In 2014, Facebook launched an app that, miserable failure though it seems to have been in terms of uptake, yet contained an interesting and problematic germ of an idea for ambient displays. The app, “Nearby Friends,” tracks the positions of people listed as a user’s “friends” on Facebook and notifies the owner of the app when a friend enters into a certain geographic range. Additionally, the app, when one clicks through a menu or two, is able to tell the owner the distance of other users from the owner’s position (in miles). And though I don’t believe you could watch friends’ progress on a map in real time, the app indeed provided the app’s owner with notifications of the proximity of other users near and far.
In the language of Pousman and Stasko’s “A Taxonomy of Ambient Information Systems,” Nearby Friends almost comprises an “Information Monitor Display” insofar as it is a “peripheral part of a user’s computer desktop” (an app that can be minimized), that “display[s] multiple sources of information,” and is “capable of notifying users in multiple ways about changes in the source data, including … interrupting, and even demanding user attention when necessary”).

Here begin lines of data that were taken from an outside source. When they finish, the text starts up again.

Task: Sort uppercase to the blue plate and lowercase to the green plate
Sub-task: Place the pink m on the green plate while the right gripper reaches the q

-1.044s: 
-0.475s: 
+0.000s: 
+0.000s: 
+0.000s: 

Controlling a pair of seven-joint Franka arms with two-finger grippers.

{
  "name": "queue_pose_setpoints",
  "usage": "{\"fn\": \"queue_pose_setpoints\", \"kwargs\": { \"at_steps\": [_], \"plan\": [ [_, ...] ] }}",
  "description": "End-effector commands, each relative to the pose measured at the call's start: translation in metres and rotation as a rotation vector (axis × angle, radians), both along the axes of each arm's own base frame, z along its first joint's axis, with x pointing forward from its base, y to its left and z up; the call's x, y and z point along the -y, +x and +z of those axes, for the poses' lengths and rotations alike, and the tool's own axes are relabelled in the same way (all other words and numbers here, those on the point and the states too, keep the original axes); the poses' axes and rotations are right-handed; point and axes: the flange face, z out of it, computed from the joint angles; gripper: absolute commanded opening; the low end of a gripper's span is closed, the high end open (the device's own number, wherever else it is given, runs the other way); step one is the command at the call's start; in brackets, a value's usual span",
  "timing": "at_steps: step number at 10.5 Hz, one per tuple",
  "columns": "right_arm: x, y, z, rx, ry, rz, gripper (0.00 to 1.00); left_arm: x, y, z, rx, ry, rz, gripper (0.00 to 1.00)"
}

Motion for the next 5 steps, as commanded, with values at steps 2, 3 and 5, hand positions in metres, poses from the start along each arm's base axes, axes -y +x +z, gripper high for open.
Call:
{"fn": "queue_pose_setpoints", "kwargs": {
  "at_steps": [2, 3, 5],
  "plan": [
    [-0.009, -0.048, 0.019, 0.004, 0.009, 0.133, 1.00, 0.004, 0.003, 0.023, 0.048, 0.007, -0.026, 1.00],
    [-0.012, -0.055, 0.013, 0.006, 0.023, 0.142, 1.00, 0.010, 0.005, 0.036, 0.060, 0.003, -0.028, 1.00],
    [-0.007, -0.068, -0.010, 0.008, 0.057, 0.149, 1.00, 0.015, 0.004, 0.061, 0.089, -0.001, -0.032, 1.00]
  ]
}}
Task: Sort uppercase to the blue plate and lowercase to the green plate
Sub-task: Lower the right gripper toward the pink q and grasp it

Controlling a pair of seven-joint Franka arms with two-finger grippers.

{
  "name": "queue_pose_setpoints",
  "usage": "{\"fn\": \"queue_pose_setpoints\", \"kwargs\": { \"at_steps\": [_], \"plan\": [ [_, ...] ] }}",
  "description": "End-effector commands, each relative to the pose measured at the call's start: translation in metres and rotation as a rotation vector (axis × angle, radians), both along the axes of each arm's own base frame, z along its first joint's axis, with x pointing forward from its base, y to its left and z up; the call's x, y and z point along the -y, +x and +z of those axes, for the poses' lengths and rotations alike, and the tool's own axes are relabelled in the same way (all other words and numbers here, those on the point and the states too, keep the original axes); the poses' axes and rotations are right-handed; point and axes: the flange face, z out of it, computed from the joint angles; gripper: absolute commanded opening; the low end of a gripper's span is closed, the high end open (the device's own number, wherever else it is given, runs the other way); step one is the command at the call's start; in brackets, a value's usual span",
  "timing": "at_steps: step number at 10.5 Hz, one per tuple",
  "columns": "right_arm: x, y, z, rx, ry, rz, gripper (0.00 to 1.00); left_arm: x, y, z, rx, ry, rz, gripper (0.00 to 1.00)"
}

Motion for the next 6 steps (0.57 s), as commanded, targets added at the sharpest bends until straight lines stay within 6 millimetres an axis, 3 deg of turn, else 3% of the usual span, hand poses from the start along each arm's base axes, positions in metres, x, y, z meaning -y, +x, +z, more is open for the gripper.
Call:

What Nearby Friends lacks is a way of affecting “subtle awareness”: what if one were to develop a TUI that changed according to the proximity of friends and acquaintances? This seems to me among the most primal of “nuggets” of data a person can seek–a list of which might otherwise include weather conditions, information on food scarcity, sources of shelter, and, as in the case of Nearby Friends, the position of allies. Could a system be made that offers a user constant, slow, and subconscious data on the proximity of those around them?